Knowing where to tap ...... 999.00

That's the point of this article: learning where to tap for information on how to manage a laboratory profitably. I call this Managing by Standards, or the 10 Per Cent Solution.

Although I developed the model for an independent laboratory, it can easily be adapted to the needs of hospital labs, as I will discuss shortly. First I'll explain how the system works. * Pruning to the core. Virtually every organization produces a flow of reports, analyses, and financial statements that never seems to end. The overwhelming amount of information generated makes it difficult to draw any conclusions about a laboratory's financial position and operational condition.

The 10 per cent solution alleviates this problem by relying on 10 indicators and standards that speak volumes about an organization's productivity and what must be done to increase profits and efficiency. The strategy is simple: If you meet the standards of the 10 indicators, you can expect a 10 per cent profit. (Note: The system is not a budget for controlling expenses.) A couple of years ago, the 10 per cent system enabled me to convert the color of the ledger ink from a disturbing deep red to a nice, healthy black.

In this system, a standard is a benchmark of desired performance.

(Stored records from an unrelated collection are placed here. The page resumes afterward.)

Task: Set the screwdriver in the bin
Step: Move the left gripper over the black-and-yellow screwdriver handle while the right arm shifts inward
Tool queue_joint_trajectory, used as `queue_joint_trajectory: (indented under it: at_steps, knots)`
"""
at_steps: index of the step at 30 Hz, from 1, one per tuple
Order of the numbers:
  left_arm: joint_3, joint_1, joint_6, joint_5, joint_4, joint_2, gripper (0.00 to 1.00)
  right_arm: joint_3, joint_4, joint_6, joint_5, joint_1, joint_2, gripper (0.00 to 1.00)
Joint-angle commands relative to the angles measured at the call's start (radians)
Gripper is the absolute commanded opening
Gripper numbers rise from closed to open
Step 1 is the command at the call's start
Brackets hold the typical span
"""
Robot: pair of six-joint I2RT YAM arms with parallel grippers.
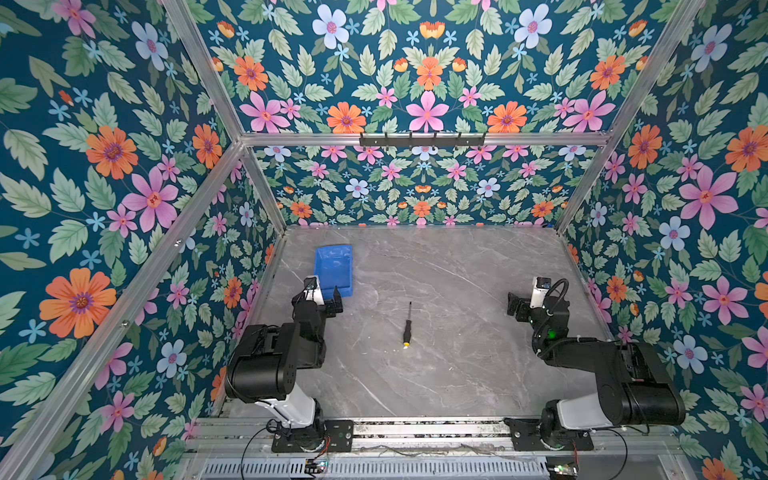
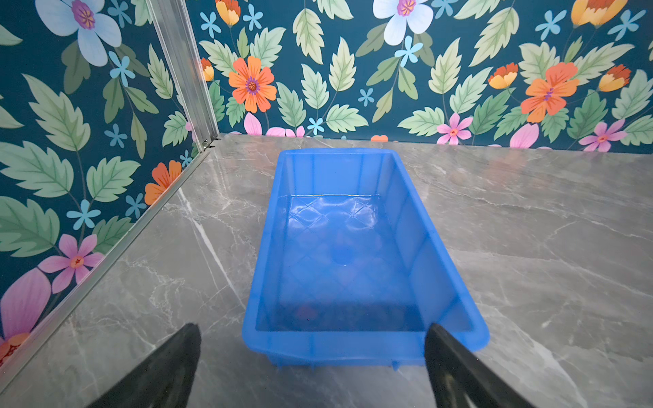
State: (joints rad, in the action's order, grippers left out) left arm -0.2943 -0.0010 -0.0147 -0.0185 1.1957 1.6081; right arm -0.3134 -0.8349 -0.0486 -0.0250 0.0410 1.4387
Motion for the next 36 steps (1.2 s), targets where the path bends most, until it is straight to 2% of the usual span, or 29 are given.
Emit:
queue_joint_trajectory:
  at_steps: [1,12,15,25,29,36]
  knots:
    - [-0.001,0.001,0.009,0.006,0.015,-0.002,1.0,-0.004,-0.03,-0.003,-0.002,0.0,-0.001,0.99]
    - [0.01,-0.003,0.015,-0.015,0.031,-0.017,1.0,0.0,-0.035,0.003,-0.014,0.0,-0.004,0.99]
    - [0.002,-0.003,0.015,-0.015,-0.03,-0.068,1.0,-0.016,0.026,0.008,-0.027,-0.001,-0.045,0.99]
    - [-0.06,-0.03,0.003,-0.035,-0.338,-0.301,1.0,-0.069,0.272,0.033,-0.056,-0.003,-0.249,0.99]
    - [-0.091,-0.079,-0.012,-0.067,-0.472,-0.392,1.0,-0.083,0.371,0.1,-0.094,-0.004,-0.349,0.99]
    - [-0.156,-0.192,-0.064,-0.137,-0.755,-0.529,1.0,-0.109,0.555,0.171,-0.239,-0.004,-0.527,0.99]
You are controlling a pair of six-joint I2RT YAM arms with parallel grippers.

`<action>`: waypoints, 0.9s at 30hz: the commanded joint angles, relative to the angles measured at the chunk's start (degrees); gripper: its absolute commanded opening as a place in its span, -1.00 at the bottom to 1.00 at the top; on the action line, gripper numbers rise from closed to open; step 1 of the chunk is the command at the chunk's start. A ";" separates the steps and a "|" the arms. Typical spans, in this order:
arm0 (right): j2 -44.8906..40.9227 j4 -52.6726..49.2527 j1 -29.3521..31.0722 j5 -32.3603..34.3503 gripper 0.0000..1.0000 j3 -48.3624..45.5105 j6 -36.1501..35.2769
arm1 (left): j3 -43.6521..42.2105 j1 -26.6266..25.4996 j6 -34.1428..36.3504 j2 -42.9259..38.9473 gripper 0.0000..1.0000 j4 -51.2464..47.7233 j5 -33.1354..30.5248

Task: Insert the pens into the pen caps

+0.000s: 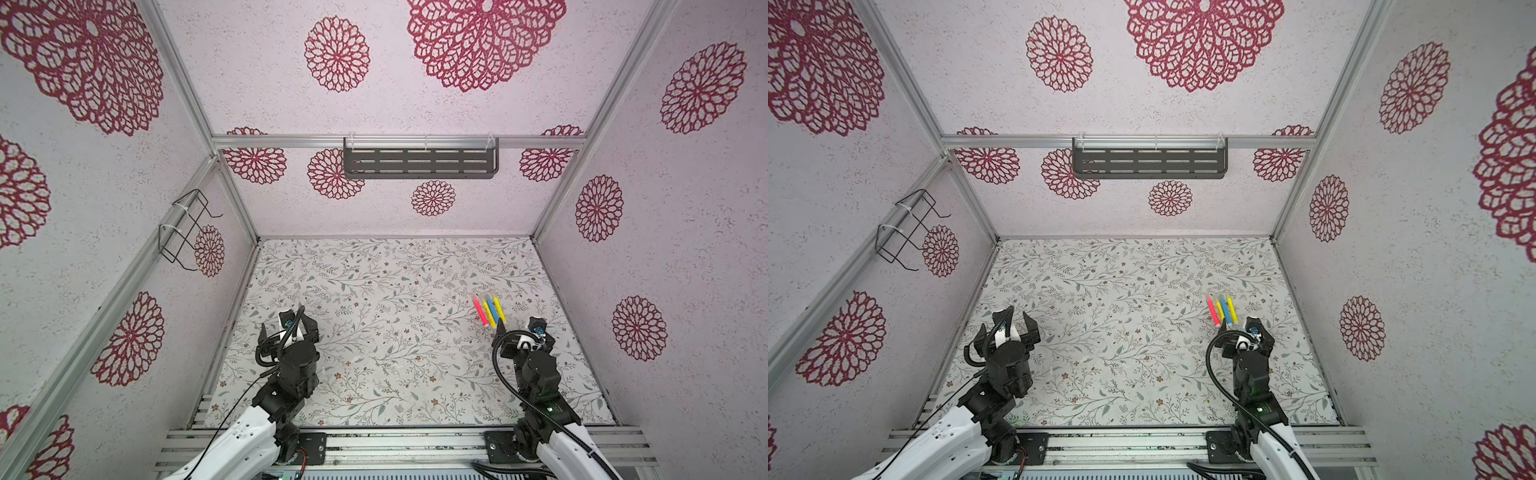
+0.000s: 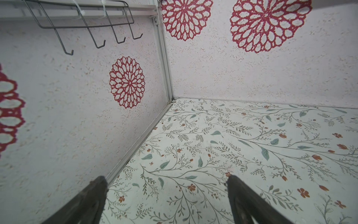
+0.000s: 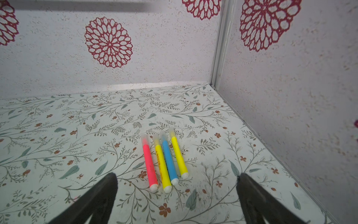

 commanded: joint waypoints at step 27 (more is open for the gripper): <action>-0.94 15.30 0.23 7.00 0.98 -8.16 -5.38 | -7.23 4.84 -0.65 -5.26 0.98 5.67 2.21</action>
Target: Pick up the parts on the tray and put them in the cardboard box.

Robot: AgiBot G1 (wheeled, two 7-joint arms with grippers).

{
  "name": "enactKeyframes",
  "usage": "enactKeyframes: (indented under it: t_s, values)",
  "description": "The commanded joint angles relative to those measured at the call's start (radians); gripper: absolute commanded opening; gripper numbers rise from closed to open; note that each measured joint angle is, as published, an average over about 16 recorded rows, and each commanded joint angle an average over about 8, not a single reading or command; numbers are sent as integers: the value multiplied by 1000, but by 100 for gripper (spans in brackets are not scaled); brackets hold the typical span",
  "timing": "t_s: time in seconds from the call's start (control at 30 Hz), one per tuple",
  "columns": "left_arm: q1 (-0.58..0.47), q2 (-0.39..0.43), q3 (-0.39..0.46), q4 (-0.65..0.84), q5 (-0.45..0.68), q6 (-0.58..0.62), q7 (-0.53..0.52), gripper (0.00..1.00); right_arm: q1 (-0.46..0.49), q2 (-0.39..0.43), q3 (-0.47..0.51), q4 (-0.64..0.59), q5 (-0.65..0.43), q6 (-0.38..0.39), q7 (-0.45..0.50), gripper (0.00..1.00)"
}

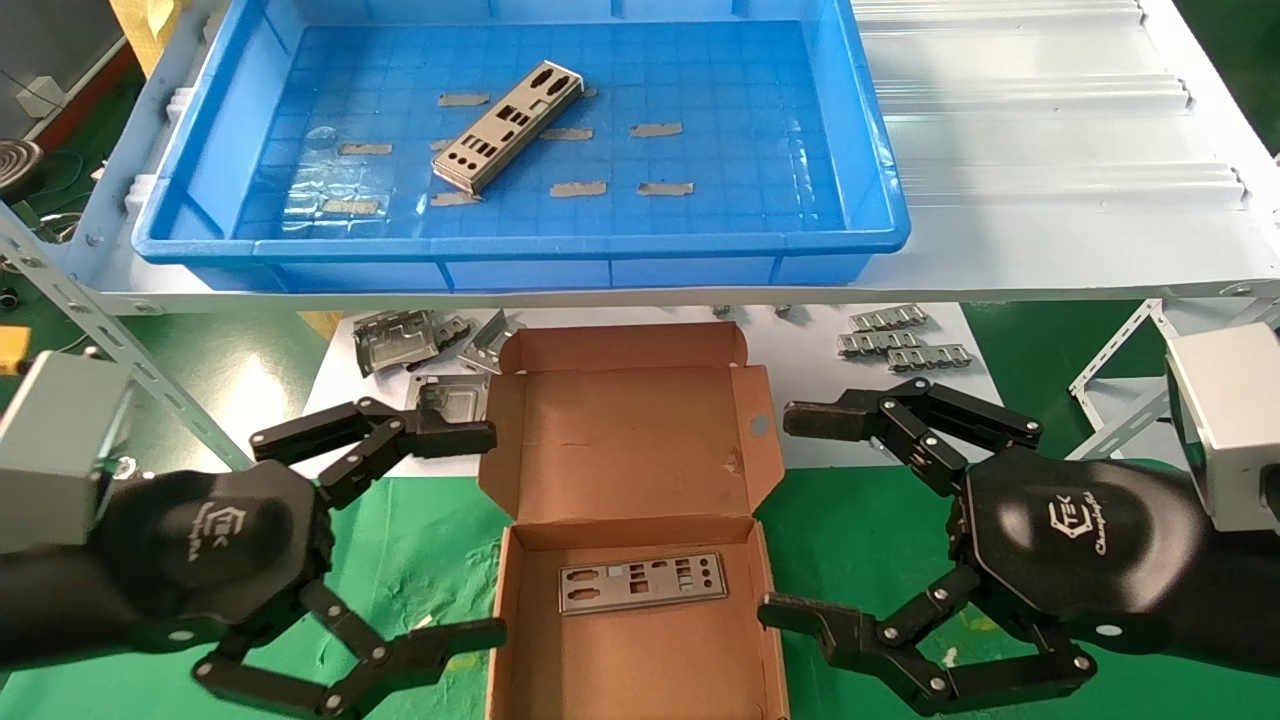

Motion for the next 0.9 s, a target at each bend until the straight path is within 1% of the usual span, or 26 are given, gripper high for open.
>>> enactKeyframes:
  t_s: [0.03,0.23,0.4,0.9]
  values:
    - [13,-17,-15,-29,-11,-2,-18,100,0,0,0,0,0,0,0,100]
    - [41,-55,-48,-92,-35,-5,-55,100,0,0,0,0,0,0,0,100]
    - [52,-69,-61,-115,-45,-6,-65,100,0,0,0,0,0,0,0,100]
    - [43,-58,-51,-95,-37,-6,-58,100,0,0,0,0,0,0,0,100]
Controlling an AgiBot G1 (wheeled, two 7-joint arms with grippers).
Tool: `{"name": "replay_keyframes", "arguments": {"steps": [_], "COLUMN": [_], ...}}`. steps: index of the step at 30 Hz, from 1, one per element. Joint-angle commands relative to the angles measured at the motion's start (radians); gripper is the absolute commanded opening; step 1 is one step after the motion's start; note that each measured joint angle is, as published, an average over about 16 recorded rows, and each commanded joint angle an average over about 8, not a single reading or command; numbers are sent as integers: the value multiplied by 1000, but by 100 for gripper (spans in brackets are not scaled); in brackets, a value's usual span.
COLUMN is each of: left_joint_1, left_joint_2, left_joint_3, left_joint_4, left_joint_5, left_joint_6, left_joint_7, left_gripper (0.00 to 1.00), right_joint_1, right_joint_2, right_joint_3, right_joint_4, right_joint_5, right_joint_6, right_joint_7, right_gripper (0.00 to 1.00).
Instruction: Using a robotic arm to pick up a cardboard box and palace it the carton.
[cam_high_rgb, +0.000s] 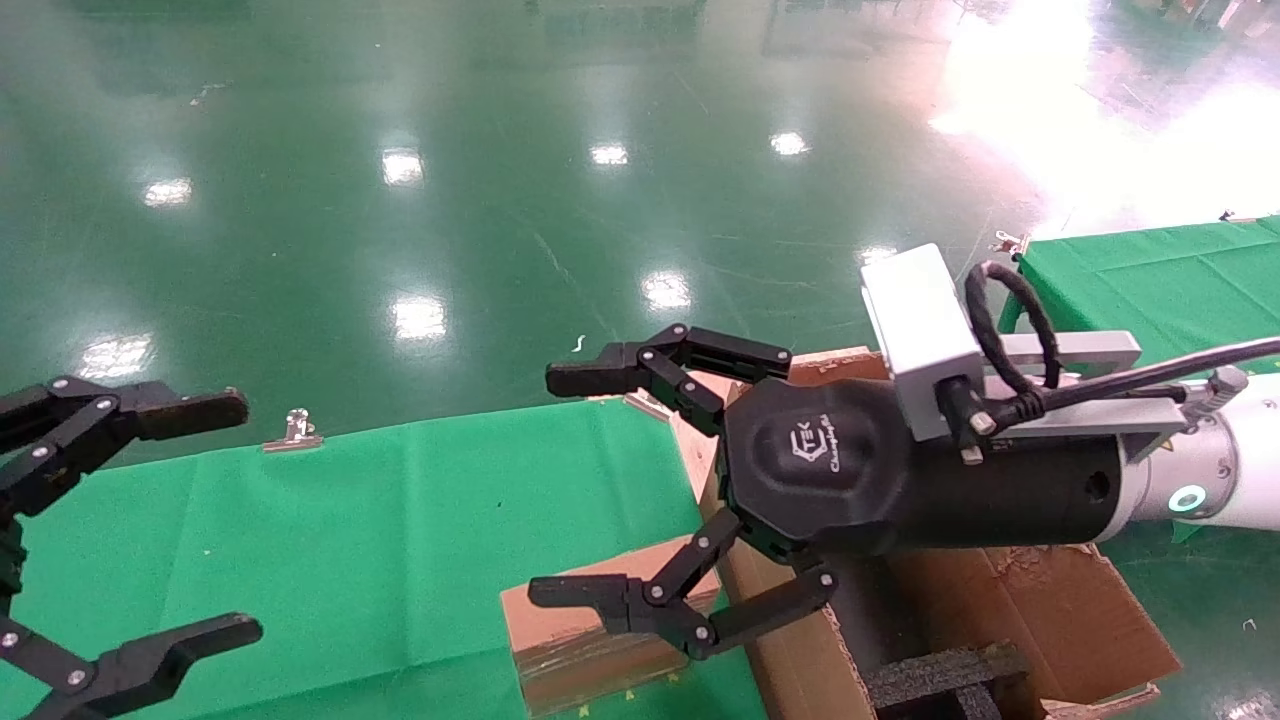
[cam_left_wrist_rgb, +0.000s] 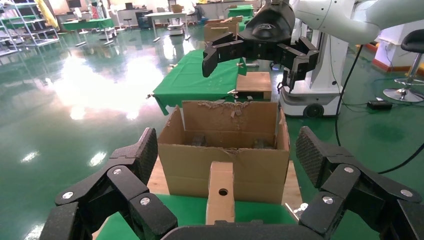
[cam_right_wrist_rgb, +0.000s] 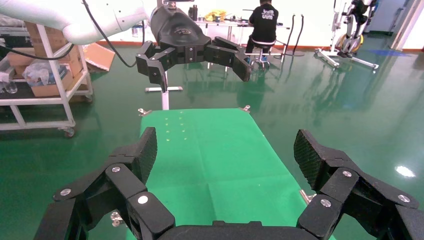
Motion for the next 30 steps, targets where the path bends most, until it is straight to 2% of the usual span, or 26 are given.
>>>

If the goal for the profit margin is 10 per cent, for example, then 10 per cent becomes the standard for profitability. If the desired CAP workload recording unit (WLU) efficiency for paid hours is 80 per cent, the standard for CAP WLU efficiency becomes 80 per cent.

The relationship of the standards used within an institution is what makes them work. Many labs, for example, use CAP WLU as the performance standard for productivity. They measure how efficiently the lab produces all tests, including unbilled ones. The key to increasing profitability is to enhance the efficiency of processing billable tests, since only these produce revenue. * How it began. My first assignment as the new CEO of a clinical laboratory several years ago was to increase the margin of profitability. With no prior experience in this area, I made a few phone calls to colleagues at labs I considered successful. As each contact gave me valuable pointers, I began to wonder what I might learn if I surveyed other labs and profiled all the data. To find out, I performed a survey of laboratories that were similar to my own.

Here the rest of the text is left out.